--- Given data Enclosed Below ---

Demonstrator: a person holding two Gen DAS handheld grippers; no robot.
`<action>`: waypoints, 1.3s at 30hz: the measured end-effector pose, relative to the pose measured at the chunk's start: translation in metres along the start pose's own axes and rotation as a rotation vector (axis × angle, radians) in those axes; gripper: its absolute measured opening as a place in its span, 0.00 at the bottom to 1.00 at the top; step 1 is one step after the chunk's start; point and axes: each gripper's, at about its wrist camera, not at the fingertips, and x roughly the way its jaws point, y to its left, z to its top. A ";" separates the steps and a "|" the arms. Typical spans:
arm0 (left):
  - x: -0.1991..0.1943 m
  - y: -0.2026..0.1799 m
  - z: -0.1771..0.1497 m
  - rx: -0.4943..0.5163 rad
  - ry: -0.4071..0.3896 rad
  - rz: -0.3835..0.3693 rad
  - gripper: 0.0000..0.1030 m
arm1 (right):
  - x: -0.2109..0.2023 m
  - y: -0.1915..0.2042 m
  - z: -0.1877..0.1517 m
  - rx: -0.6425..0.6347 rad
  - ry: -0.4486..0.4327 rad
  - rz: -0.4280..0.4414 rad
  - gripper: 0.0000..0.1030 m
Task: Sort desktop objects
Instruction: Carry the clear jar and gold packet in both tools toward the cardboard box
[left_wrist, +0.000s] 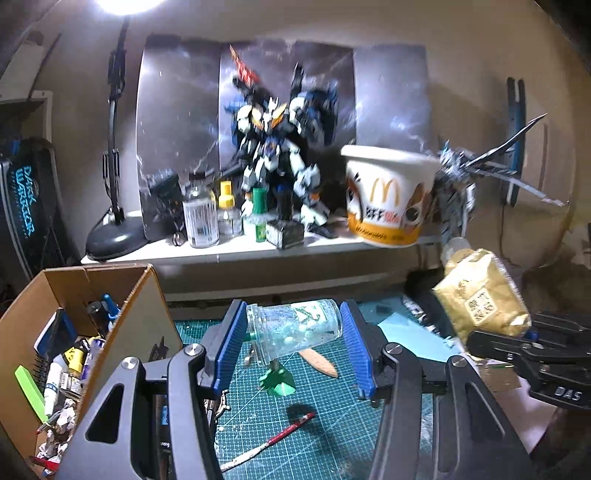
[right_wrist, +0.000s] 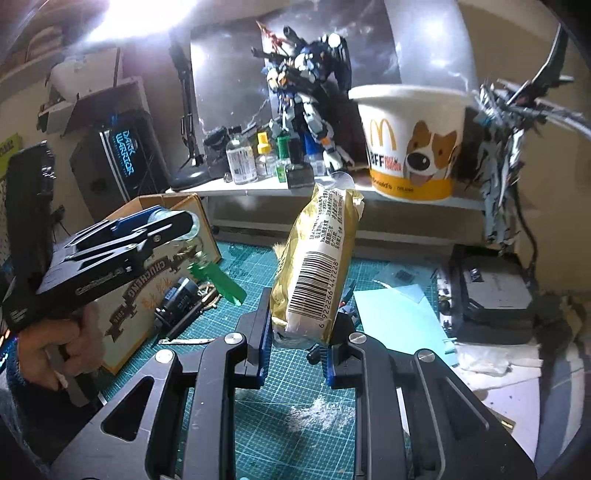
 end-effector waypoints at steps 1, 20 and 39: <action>-0.007 0.000 0.001 0.000 -0.011 -0.006 0.50 | -0.004 0.003 0.001 0.002 -0.007 -0.002 0.20; -0.085 0.020 -0.028 -0.043 -0.100 0.022 0.50 | -0.042 0.048 -0.021 0.012 -0.069 -0.047 0.20; -0.100 0.026 -0.026 -0.024 -0.122 0.050 0.50 | -0.052 0.078 -0.013 -0.055 -0.104 -0.057 0.20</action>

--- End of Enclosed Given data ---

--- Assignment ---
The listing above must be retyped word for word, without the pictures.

--- Your response ---
Demonstrator: a person holding two Gen DAS handheld grippers; no robot.
`<action>`: waypoints, 1.3s at 30hz: the measured end-effector pose, relative to the pose measured at the chunk's start: translation in metres along the start pose's own axes and rotation as a rotation vector (axis × angle, radians) in those axes; gripper: its absolute measured opening as a place in its span, 0.00 at the bottom to 1.00 at the top; step 1 is one step after the chunk's start; point and axes: each gripper's, at about its wrist camera, not at the fingertips, and x roughly the way its jaws point, y to its left, z to its top. A ";" separates the steps and a "|" the arms. Typical spans:
arm0 (left):
  - x: -0.1991..0.1943 m
  - y: -0.2026..0.1799 m
  - z: -0.1771..0.1497 m
  - rx: -0.4943..0.5163 rad
  - ry: -0.4071..0.3896 rad
  - rz: -0.3835..0.3693 rad
  - gripper: 0.0000..0.1030 m
arm1 (right):
  - x: -0.2109..0.2023 m
  - y: -0.1915..0.2042 m
  - z: -0.1877..0.1517 m
  - rx: -0.6425..0.6347 rad
  - ry: -0.4486..0.4327 rad
  - rz: -0.4280..0.4414 rad
  - gripper: 0.0000..0.1030 m
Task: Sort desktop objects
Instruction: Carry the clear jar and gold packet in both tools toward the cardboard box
[left_wrist, +0.000s] 
[right_wrist, +0.000s] 
 end-effector waypoints at steps 1, 20 and 39: <action>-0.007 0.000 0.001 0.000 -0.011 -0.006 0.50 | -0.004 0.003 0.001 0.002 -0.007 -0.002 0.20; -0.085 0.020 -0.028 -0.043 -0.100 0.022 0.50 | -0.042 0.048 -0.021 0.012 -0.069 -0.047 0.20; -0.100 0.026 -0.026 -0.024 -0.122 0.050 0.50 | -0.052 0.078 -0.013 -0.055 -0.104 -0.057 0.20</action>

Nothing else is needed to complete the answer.